Re: [ANNOUNCE] NF-HIPAC: High Performance Packet Classification

From: Roberto Nibali <ratz@drugphish.ch>
To: "David S. Miller" <davem@redhat.com>
Cc: ak@suse.de, niv@us.ibm.com, linux-kernel@vger.kernel.org,
	jamal <hadi@cyberus.ca>
Subject: Re: [ANNOUNCE] NF-HIPAC: High Performance Packet Classification
Date: Thu, 26 Sep 2002 11:00:53 +0200	[thread overview]
Message-ID: <3D92CCC5.5000206@drugphish.ch> (raw)
In-Reply-To: 20020925.172931.115908839.davem@redhat.com

Hello DaveM and others,

>    It sounds more like it would include the FIB too.
> 
> That's the second level cache, not the top level lookup which
> is what hits %99 of the time.

I've done extensive testing in this field trying to achive fast packet 
filtering with a huge set of not ordered rules loaded into the kernel.

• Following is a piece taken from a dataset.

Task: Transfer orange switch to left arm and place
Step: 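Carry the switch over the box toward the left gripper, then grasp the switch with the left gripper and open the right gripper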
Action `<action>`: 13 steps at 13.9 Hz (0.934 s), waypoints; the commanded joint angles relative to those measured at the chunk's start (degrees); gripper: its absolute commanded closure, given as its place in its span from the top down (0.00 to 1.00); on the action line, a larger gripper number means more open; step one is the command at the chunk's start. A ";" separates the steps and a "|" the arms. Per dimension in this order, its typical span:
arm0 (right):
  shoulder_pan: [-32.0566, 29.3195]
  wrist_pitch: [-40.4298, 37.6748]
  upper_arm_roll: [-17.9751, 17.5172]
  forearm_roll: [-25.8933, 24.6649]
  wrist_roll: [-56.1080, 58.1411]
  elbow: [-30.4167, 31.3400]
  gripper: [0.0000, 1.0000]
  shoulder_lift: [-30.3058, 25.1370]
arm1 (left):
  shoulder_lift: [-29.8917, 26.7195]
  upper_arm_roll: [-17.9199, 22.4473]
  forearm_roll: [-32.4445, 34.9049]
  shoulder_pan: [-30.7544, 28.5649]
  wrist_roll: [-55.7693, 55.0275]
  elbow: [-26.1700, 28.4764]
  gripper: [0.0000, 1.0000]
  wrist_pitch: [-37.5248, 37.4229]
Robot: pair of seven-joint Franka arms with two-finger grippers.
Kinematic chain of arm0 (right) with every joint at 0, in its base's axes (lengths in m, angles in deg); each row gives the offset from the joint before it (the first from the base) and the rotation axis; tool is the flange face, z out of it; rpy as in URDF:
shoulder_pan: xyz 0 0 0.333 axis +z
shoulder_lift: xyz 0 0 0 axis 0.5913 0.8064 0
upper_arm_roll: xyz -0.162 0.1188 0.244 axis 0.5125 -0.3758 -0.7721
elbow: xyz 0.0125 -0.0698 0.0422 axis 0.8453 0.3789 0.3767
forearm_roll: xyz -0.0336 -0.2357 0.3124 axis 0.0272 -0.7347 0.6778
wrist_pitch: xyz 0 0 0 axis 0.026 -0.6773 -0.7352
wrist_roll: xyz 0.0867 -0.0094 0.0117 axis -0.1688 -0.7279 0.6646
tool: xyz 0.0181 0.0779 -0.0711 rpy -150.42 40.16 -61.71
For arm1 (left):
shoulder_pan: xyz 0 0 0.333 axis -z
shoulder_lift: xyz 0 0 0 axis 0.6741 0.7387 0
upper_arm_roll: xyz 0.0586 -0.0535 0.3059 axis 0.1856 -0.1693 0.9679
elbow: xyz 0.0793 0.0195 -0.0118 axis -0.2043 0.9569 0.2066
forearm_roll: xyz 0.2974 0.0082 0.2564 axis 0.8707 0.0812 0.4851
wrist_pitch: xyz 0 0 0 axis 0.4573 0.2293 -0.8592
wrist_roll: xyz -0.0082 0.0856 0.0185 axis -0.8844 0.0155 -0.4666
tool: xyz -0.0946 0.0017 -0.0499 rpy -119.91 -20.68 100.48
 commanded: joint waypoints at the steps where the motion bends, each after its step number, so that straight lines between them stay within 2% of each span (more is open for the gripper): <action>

According to my findings I had reason to believe that after around 1000 
rules for ipchains and around 4800 rules for iptables the L2 cache was 
the limiting factor (of course given the slowish iptables/conntrack 
table lookup).

Those are rule thresholds I achieved with a PIII Tualatin and 512KB L2 
cache. With a sluggish Celeron with I think 128KB L2 cache I achieved 
about 1/8 of the above treshold. That's why I thought the L2 cache plays 
a bigger role in this than the CPU FSB clock.

I concluded that if the ruleset to be matched would exceed the treshold 
of what can be loaded into the L2 cache we see cache trashing and that's 
why performance goes right to hell. I wanted to test this using oprofile 
but haven't found the correct cpu performance counter yet :).

> Also not necessary, only the top level cache really needs to be
> top performance.

I will do a new round of testing this weekend for a speech I'll be 
giving. This time I will include ipchains, iptables (of course I am 
willing to apply every interesting patch regarding hash table 
optimisation and whatnot you want me to test), nf-hipac, the OpenBSD pf 
and of course the work done by Jamal.

Dave, is the work done by Jamal (and I think Werner and others did some 
too) before, mostly during OLS, and probably now the one you're 
referring to? Hadi showed it to me at OLS and I saw a great potential in it.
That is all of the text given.